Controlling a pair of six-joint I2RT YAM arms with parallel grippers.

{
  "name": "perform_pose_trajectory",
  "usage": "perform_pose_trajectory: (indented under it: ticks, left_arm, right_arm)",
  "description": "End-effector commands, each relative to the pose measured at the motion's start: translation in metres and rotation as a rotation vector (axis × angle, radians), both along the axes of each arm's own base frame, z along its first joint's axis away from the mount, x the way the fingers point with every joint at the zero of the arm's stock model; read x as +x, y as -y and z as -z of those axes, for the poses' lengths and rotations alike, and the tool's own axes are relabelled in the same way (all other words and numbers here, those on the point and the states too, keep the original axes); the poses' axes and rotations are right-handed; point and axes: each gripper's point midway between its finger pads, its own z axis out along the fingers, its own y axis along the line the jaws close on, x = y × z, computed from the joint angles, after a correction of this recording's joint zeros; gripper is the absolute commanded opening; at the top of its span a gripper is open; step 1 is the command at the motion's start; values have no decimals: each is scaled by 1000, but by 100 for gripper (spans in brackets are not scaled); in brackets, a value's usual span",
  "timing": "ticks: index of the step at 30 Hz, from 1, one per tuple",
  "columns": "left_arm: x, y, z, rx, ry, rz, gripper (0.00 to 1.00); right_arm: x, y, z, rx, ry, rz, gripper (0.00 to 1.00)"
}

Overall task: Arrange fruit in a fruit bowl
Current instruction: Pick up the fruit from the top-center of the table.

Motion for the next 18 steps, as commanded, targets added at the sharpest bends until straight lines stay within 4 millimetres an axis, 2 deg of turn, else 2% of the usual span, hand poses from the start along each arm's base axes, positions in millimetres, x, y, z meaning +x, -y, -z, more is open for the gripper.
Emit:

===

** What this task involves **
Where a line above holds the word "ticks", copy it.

** Your response **
  "usage": "perform_pose_trajectory: (indented under it: ticks, left_arm, right_arm)",
  "timing": "ticks: index of the step at 30 Hz, from 1, one per tuple",

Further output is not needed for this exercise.